Information supplied -
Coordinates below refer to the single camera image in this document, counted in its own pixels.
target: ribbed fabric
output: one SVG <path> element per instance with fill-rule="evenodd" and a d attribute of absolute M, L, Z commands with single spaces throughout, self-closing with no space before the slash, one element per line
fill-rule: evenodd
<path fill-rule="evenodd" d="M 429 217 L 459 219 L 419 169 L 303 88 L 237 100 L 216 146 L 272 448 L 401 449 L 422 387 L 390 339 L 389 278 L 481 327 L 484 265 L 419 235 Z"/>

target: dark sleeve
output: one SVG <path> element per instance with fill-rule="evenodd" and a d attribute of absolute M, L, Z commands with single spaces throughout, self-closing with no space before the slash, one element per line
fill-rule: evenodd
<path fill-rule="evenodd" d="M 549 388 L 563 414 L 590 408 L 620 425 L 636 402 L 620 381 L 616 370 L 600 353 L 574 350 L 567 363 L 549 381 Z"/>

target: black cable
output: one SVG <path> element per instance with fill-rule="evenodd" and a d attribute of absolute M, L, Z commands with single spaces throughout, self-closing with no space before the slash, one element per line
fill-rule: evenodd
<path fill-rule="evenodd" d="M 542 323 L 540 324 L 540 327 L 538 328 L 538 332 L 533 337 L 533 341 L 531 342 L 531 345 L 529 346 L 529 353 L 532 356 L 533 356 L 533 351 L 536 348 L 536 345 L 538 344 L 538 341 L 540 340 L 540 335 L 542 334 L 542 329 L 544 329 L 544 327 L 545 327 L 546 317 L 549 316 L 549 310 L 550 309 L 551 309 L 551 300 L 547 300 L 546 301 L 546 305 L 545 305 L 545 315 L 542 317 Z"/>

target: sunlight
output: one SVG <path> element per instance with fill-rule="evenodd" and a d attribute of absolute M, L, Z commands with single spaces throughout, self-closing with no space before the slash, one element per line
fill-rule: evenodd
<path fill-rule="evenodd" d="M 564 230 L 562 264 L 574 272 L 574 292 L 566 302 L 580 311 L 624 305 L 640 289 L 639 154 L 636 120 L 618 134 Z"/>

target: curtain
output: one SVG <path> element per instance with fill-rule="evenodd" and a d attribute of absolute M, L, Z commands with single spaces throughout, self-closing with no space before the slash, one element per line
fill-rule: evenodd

About this exercise - Your answer should be a single number: the count of lines in the entries that contain the word "target".

Solution to this exercise - 5